The collared treepie (Dendrocitta frontalis), also known as black-faced treepie or black-browed treepie, is an Asian treepie, a small perching bird of the crow family, Corvidae.

This bird is slightly smaller than a blue jay and has the typical compact body and long tail of this group. The forehead, face and bib are black with the chest, neck and shoulders a light silvery or bluish-grey in color. The back is a warm chestnut brown with similar underparts.

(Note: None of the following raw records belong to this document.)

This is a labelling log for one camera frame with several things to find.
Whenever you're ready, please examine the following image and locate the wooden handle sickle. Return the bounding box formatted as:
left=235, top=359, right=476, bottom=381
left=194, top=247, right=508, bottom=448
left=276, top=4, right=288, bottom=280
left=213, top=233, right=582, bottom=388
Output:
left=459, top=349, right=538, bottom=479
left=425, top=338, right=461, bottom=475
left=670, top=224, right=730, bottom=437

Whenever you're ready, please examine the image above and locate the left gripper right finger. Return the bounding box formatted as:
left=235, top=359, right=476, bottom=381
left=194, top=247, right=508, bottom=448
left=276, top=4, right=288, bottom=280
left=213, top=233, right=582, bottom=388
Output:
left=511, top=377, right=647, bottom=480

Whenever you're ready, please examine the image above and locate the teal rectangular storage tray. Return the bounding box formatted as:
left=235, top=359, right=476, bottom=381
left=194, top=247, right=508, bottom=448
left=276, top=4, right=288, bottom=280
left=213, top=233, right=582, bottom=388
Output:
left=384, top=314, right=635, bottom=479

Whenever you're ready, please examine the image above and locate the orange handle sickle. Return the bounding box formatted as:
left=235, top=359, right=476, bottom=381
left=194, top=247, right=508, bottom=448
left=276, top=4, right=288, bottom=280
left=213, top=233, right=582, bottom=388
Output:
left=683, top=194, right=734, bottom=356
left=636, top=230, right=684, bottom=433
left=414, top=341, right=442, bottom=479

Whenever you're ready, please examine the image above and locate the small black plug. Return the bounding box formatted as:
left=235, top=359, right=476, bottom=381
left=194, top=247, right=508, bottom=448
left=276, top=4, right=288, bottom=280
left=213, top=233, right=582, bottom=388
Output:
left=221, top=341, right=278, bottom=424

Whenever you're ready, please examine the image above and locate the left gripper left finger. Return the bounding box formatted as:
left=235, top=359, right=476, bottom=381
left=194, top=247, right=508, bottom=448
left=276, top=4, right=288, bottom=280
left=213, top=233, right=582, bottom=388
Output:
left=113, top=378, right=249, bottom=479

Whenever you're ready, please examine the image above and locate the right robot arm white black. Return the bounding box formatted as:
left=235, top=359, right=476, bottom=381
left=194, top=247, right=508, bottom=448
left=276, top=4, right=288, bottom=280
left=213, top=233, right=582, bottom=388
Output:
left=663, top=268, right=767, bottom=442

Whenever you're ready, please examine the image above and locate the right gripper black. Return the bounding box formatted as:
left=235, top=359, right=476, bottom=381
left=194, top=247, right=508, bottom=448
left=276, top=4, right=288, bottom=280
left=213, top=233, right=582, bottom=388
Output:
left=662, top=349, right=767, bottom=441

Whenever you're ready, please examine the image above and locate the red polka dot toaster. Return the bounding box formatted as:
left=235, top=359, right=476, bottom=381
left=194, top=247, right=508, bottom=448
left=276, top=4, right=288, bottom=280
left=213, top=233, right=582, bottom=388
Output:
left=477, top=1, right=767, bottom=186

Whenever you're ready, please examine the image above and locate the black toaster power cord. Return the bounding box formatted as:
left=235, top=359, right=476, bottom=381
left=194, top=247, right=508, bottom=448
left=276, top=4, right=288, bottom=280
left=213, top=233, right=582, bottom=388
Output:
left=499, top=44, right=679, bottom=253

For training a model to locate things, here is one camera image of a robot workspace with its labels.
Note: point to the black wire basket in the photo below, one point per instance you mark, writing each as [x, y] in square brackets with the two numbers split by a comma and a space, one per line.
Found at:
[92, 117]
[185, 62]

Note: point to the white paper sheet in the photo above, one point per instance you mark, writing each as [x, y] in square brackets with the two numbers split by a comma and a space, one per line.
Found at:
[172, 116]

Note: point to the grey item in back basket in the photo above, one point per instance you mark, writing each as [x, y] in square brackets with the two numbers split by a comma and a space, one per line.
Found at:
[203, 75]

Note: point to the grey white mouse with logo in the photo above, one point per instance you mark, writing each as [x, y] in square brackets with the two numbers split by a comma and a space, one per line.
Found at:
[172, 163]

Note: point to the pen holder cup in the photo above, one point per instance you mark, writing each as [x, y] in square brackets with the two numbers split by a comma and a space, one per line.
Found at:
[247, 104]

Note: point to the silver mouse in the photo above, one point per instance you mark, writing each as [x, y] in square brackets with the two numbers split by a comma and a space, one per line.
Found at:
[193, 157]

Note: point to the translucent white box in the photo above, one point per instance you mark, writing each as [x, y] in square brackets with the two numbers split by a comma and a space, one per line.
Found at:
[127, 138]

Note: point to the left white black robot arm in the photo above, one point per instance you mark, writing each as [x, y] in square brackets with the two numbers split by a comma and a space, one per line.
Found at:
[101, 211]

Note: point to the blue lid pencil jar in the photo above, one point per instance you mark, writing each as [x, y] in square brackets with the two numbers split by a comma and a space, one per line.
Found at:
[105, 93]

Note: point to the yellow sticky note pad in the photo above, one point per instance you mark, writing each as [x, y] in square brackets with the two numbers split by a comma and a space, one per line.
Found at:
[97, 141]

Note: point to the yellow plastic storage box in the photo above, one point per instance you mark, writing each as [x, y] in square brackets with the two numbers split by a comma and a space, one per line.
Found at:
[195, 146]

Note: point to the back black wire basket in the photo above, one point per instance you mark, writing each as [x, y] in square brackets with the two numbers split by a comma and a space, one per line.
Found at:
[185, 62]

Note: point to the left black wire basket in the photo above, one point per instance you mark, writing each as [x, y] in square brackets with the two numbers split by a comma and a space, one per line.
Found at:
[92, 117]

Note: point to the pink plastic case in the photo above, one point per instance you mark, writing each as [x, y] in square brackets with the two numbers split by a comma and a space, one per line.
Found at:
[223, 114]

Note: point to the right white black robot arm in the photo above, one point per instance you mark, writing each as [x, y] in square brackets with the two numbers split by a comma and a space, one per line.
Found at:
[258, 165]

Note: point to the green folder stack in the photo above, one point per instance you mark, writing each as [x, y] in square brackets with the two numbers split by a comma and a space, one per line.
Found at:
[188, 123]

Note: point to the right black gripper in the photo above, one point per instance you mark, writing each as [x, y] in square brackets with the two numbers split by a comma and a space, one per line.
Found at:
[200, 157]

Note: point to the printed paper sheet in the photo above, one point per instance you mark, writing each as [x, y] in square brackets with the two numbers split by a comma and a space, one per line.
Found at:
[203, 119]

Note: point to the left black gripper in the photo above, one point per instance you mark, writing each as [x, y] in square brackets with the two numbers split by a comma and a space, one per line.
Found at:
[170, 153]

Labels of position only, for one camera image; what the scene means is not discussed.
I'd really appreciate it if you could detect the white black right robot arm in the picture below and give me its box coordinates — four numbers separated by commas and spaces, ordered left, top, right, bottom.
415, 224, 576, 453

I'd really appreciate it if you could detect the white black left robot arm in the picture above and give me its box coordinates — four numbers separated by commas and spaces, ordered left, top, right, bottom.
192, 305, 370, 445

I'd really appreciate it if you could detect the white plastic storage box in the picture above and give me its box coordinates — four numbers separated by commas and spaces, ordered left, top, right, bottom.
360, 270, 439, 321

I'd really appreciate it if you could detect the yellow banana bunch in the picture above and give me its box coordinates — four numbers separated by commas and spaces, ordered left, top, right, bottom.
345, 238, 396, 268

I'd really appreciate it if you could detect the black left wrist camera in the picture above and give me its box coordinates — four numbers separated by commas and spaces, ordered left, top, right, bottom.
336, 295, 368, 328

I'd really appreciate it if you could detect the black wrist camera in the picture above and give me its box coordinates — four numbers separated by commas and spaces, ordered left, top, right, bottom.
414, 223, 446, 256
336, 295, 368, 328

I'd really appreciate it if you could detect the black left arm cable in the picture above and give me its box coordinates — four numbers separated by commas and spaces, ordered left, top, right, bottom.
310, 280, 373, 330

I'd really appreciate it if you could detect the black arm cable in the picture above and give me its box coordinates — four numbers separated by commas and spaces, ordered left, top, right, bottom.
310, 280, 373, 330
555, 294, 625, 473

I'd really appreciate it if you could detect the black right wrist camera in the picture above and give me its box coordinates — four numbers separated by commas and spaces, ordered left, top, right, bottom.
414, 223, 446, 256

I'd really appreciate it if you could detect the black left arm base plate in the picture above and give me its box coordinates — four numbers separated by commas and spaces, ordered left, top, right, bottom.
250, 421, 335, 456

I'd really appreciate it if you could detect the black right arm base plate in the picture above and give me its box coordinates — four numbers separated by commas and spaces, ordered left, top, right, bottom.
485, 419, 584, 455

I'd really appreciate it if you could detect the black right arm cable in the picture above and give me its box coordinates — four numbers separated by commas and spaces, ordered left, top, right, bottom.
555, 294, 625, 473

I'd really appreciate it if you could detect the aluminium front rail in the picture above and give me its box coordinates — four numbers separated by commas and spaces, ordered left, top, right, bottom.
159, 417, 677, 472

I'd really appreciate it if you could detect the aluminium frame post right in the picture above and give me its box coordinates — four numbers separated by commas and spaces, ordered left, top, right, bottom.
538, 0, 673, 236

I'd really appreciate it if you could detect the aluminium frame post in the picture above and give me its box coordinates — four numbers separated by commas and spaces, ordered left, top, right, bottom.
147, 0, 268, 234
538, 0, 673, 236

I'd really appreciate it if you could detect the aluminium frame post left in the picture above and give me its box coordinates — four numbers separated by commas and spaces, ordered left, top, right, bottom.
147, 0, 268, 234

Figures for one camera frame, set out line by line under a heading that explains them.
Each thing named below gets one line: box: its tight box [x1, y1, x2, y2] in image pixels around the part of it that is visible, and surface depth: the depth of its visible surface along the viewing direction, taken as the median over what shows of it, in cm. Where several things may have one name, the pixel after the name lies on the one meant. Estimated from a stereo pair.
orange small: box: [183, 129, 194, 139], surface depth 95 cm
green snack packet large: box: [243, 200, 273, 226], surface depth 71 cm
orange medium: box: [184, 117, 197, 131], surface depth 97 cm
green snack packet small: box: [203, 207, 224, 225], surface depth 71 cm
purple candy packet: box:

The wing coverts are white with the primaries and tail black.

It inhabits a broad band (though often very localized) from the north eastern Indian Himalayas, Bangladesh, Nepal and across into Burma (Myanmar) in hill forests often at quite high elevations.

It feeds mainly on invertebrates of various types, and hawks for termites in flight; it also eats fruits and berries. It probably takes similar overall food types as the other treepies.

The nest is a small, neat structure often placed in bamboo clumps, small trees or bushes at the edge of a clearing. There are usually 3-5 eggs laid.

The voice is described as varied but contains metallic notes as well as the chatter alarm call sounding similar to the other species.